Checking Back with the Yankees


Way back in the dark days of March, I listed betting the New York Yankees to win fewer than 95 games this year as one of the more solid bets baseball had to offer. In a follow-up post I pegged the Yanks " ... as more of a high-80s team with 92- 93-win upside, maybe a 30-35% chance of getting to 95 ... ". With two thirds of the year in the rearview mirror, New York's 69-43 record puts the Pinstripes squarely on a 100-win pace. Baseball Prospectus's (sadly proprietary, but still hugely useful) PECOTA projections have the Yankees winning 99 games. BP now ranks the Yanks as the best team in the American League.

Assuming I was right about New York's having only a 30-35% chance of winning 95 or more games, where did I go wrong?

Again we will turn to PECOTA, which not only spits about projections for each major-league player, but does so with a useful feature lacking in other projection systems: Error bars. PECOTA assigns different levels of performance to each player. A "20th percentile" projection means that a player had, as seen by PECOTA, an 80% chance of reaching this level. His 90th percentile projection suggested the player had only a 10% chance of hitting this level of performance. Here's the Yankees' current lineup, compared to their expectations.

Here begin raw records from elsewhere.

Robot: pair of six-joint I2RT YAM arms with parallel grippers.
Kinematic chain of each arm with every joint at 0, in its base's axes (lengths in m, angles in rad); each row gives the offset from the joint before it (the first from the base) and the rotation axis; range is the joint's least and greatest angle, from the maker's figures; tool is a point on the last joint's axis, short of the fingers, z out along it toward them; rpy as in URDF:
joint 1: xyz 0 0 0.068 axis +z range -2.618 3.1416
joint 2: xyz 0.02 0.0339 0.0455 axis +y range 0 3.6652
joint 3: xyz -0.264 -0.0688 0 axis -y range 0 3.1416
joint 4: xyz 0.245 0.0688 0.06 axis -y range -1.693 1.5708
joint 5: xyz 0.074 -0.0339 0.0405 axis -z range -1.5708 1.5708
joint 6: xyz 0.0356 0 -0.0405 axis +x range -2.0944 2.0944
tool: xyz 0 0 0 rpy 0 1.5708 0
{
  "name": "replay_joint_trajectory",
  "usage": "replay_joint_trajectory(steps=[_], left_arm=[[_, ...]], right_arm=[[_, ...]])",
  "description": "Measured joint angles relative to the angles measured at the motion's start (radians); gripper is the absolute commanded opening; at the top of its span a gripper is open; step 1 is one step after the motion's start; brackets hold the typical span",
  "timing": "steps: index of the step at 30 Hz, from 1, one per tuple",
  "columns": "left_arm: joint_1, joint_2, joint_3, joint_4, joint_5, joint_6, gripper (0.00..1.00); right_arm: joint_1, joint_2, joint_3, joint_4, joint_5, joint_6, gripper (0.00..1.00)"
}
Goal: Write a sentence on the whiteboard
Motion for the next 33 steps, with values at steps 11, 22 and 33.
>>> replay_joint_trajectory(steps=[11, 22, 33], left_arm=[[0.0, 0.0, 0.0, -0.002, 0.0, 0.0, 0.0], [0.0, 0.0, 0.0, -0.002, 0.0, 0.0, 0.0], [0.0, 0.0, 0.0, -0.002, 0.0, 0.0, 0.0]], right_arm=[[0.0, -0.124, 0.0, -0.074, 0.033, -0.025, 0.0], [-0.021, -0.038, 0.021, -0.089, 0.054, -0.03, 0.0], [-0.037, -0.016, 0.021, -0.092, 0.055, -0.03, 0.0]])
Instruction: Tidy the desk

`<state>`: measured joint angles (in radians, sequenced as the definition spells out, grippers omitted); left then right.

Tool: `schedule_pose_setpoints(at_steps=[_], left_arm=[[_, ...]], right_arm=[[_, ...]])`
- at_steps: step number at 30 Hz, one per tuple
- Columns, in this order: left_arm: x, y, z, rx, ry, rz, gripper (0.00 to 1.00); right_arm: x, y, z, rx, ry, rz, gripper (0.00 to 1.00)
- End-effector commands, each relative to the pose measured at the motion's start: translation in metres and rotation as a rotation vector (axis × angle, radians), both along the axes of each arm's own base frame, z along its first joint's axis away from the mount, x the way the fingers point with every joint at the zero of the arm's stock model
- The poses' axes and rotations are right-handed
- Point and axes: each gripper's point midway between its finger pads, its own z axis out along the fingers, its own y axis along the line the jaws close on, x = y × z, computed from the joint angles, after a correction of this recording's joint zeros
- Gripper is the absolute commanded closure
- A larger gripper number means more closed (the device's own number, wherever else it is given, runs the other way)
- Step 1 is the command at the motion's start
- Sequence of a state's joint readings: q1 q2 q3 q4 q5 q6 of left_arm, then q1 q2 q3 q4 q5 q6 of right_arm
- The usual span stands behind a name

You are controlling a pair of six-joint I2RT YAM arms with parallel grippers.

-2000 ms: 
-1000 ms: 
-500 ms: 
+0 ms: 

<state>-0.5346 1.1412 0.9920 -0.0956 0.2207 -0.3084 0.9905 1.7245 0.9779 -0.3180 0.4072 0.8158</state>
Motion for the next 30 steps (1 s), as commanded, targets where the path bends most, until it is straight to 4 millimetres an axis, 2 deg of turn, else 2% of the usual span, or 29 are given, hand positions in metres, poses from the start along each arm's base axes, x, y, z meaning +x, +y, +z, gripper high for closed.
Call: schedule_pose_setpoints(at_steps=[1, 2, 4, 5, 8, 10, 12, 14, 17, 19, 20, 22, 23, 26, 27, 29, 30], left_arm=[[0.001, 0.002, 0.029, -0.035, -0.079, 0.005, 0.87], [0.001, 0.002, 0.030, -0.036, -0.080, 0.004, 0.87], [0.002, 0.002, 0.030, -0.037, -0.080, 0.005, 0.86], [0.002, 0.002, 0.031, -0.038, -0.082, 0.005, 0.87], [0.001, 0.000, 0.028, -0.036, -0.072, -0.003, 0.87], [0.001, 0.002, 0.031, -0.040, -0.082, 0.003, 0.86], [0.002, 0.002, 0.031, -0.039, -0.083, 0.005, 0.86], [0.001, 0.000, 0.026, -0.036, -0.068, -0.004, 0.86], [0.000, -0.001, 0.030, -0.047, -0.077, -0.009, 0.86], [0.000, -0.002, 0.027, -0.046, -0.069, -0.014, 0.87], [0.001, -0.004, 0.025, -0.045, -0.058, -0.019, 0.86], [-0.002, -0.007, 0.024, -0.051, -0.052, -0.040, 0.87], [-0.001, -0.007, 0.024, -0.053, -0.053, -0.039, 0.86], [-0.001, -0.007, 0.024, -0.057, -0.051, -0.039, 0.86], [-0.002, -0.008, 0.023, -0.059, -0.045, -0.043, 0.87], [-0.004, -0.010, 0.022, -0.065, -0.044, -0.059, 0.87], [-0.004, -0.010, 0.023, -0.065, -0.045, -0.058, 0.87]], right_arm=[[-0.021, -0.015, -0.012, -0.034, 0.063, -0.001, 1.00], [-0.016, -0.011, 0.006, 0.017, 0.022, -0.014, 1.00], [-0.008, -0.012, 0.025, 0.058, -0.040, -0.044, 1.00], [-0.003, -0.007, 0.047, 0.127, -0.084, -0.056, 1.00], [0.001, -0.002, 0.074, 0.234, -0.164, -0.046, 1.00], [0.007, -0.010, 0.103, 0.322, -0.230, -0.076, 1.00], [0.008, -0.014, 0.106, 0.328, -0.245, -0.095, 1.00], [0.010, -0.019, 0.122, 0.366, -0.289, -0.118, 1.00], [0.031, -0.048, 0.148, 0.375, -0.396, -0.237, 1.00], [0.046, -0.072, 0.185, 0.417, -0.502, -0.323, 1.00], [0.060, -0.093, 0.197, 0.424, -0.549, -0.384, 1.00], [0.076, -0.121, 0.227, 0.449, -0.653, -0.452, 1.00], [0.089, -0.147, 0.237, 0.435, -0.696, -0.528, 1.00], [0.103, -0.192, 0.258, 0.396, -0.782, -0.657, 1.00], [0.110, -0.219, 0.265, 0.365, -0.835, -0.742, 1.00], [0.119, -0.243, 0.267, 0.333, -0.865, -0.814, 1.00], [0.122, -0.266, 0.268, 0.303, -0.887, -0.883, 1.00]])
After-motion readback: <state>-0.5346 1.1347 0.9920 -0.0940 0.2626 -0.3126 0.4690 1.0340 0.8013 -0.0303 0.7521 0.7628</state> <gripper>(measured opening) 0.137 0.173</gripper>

    1B - Mark Teixeira: .935 OPS, close to 75th percentile projection of .952. 4th among regular AL first basemen.
    2B - Robinson Cano: .858 OPS, above 90th percentile of .856, 1st among regular AL second basemen
    SS - Derek Jeter: .828 OPS, above 75th percentile of .811, 3rd among AL shortstops
    3B - Alex Rodriguez: .871 OPS below weighted mean of .921, but still 3rd among AL third basemen
    LF - Johnny Damon: .875 OPS, 2nd among AL left-fielders and his highest in nine years, close to 90th percentile of .890
    CF1 - Melky Cabrera: .812 OPS, above 75th percentile of .786
    CF2 - Brett Gardner: .748 OPS, near 75th percentile of .759
    CF overall - Yankees are fifth in the the league in center-field OPS at .781
    RF - Nick Swisher: .828 OPS, above 60th percentile of .816. Overall New York is fourth in the AL in right-field OPS at .853
    C - Jorge Posada: .885 OPS, second among AL catchers to only Mauer the Great in Minnesota's 1.080, close to 90th percentile projection of .902
    DH - Hideki Matsui: .858 OPS, third among DHs, right at 75th percentile of .855


Of the eleven players manning the ten lineup spots only Alex Rodriguez, an inner-circle Hall of Famer whose illustrious past pushes his projections to sometimes-unreasonable heights, is playing to the lower end of his expected performance range and even he is still the third-best hitter in the league at his position. *Eight* of the eleven are near, at, or above their 75th percentiles, meaning that PECOTA, the most sophisticated and accurate publicly-available projection system the game has to offer saw only a 25% chance of these players hitting at their current levels. Put another way, relative to position norms, New York's third-worst hitter is Teixeira, whose OPS ranks "only" fourth among AL first-sackers but who just happens to lead the league (in a tie) in home runs, is third in runs batted in, and is carrying a .382 on-base average to boot.